Injustice arising from racial prejudice is also the subject of The Promise (Chatto, £16.99). Damon Galgut is a keen follower of E.M. Forster, and this is a knowing variation on a plot junction in Howards End. A South African woman, returning to Judaism on her deathbed, tries to leave her farm to her black servant, Salome. It is the 1980s, and her husband and three children are restricted, with varying degrees of acceptance, by the property laws of the time. Years pass, and with further deaths reasons are found not to honour the original wish. It’s an affecting novel in many ways, dealing with the long march of history as it impacts on individual lives. It’s also the only one on the shortlist to produce effective characterisation and depict the same person at different ages, plausibly growing older and changing.

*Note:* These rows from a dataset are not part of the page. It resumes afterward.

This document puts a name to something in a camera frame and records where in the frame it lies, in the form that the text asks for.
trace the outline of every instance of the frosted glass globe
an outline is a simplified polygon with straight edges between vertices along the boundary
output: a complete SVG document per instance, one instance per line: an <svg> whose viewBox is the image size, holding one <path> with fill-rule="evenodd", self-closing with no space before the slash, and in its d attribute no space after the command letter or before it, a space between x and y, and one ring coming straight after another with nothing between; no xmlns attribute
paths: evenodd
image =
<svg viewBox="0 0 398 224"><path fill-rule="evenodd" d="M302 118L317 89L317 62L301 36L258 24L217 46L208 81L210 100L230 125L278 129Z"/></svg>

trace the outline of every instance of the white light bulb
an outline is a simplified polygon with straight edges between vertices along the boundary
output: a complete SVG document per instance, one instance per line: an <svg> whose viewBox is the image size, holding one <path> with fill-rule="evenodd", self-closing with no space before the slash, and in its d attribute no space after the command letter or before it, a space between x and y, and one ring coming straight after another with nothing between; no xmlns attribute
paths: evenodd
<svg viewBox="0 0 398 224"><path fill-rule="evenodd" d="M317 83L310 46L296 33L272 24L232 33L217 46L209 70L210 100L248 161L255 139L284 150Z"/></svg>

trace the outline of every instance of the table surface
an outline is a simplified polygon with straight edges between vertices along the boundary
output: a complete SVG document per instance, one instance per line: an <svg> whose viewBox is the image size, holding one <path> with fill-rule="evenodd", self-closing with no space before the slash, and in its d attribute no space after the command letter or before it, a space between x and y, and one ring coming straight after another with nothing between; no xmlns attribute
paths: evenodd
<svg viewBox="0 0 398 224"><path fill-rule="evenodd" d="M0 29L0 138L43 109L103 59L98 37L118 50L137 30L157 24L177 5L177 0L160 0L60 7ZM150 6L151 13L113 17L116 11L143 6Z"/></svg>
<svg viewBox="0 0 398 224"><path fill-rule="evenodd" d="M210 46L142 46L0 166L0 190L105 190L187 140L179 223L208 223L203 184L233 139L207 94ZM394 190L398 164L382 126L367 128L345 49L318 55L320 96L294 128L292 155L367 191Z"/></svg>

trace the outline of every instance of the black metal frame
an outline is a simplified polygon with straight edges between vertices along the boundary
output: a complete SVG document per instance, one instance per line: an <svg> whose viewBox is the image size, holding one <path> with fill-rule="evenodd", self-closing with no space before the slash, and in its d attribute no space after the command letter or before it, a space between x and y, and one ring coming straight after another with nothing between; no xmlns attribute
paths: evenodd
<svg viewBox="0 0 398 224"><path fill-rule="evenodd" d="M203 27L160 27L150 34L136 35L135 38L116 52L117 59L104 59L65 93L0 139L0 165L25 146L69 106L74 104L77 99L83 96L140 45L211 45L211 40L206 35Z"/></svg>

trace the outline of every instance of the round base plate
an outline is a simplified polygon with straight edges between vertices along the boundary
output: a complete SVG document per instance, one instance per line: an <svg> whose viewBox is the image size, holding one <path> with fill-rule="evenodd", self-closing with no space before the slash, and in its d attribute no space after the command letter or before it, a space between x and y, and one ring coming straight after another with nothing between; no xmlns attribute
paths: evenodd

Galgut has gone for an experimental approach, in which we enter the minds of different characters within each scene. But when he ventures into his minor characters’ inner lives he sometimes fails to convince: racist Afrikaaners, a priest or a murderer merely express their superficial functions. I wondered about the apparent decision not to explore the thoughts of the black characters, apart (I think) from two — the killer and a farm worker; and Salome doesn’t have a strong physical presence either. The pivot of the novel remains not mysterious, but obscure and uncompelling. Perhaps Galgut decided, respectfully, it was beyond what a white author is now permitted to do, but it weakens the whole. However, it’s the novel with the strongest ambition to surprise and please its readers.
Overall, I would say that the novels the Booker judges consider worthy of our admiration share a few qualities: serious, real-world issues are preferred, particularly if they involve injustice to women and racial minorities; humour is entirely dispensable, and the art of drawing a vivid character seems quite optional. There is a lack of investment in forward momentum — many episodes across these novels end without any incident having intruded or consequence arising. A series of unpredictable events is what often drives a well-written novel forward, rather than a complicated plot, and lack of momentum makes for quite heavy going.
There are plenty of writers who have good technical command. This year, Colson Whitehead and Kazuo Ishiguro have written novels much more professionally competent than most of these shortlisted books; and without that competence a novel can’t really carry out its author’s intentions. Readers will not be moved by the death of a character if they haven’t felt that character’s substance through technique. Judges of literary prizes should recognise and reward that ability. But by apparently using other criteria than literary ones they’ve once again produced a very haphazard shortlist.